> [EXERCISE DIRECTIONS]: All lines from the one with "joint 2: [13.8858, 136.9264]" to the end of the material, both included, are to be written out exactly and without anything else.
------------
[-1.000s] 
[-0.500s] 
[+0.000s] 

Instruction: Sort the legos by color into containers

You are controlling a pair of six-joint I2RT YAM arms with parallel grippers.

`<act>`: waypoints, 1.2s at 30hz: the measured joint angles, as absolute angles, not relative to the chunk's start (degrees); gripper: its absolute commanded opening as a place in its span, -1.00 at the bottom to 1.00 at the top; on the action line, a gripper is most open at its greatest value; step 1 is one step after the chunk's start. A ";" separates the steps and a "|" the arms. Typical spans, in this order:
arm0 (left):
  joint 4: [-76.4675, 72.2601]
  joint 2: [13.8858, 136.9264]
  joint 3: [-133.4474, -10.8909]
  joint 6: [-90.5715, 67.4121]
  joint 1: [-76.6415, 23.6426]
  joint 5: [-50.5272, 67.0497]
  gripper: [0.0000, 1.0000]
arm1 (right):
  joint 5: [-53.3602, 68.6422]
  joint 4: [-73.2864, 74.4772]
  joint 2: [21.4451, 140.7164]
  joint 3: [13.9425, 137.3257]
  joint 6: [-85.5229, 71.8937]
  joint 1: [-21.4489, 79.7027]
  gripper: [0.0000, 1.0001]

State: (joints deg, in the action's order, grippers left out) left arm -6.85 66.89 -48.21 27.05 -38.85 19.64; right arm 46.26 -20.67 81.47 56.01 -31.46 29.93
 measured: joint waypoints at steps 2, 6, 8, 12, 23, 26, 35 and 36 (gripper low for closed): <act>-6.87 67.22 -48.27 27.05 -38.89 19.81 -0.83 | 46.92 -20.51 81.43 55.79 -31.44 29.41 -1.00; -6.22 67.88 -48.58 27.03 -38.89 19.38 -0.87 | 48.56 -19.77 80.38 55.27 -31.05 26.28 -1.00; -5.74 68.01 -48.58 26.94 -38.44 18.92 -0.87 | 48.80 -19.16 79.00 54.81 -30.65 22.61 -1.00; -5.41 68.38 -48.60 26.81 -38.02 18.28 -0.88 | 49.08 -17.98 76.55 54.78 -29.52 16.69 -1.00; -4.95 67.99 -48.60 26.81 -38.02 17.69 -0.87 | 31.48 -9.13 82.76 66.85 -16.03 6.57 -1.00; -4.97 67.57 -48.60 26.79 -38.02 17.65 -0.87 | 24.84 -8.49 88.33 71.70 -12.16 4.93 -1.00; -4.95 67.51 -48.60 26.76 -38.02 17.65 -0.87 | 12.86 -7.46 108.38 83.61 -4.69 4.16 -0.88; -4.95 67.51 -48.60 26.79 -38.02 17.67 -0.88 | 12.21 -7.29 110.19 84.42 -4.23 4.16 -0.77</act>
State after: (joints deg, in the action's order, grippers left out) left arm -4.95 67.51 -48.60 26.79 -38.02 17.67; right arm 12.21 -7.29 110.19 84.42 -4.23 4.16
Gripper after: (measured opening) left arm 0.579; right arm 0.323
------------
> [OUTPUT OF THE EXERCISE]:
  joint 2: [13.8858, 136.9264]
  joint 3: [-133.4474, -10.8909]
  joint 6: [-90.5715, 67.4121]
  joint 1: [-76.6415, 23.6426]
  joint 5: [-50.5272, 67.0497]
  gripper: [0.0000, 1.0000]
arm1 (right):
  joint 5: [-53.3602, 68.6422]
  joint 4: [-73.2864, 74.4772]
  joint 2: [21.4451, 140.7164]
  joint 3: [13.9425, 137.3257]
  joint 6: [-85.5229, 71.8937]
  joint 1: [-21.4489, 79.7027]
  gripper: [0.0000, 1.0001]

State: (joints deg, in the action's order, grippers left out) left arm -6.85 66.89 -48.21 27.05 -38.85 19.64; right arm 46.26 -20.67 81.47 56.01 -31.46 29.93
 measured: joint waypoints at steps 2, 6, 8, 12, 23, 26, 35 and 36 (gripper low for closed): <act>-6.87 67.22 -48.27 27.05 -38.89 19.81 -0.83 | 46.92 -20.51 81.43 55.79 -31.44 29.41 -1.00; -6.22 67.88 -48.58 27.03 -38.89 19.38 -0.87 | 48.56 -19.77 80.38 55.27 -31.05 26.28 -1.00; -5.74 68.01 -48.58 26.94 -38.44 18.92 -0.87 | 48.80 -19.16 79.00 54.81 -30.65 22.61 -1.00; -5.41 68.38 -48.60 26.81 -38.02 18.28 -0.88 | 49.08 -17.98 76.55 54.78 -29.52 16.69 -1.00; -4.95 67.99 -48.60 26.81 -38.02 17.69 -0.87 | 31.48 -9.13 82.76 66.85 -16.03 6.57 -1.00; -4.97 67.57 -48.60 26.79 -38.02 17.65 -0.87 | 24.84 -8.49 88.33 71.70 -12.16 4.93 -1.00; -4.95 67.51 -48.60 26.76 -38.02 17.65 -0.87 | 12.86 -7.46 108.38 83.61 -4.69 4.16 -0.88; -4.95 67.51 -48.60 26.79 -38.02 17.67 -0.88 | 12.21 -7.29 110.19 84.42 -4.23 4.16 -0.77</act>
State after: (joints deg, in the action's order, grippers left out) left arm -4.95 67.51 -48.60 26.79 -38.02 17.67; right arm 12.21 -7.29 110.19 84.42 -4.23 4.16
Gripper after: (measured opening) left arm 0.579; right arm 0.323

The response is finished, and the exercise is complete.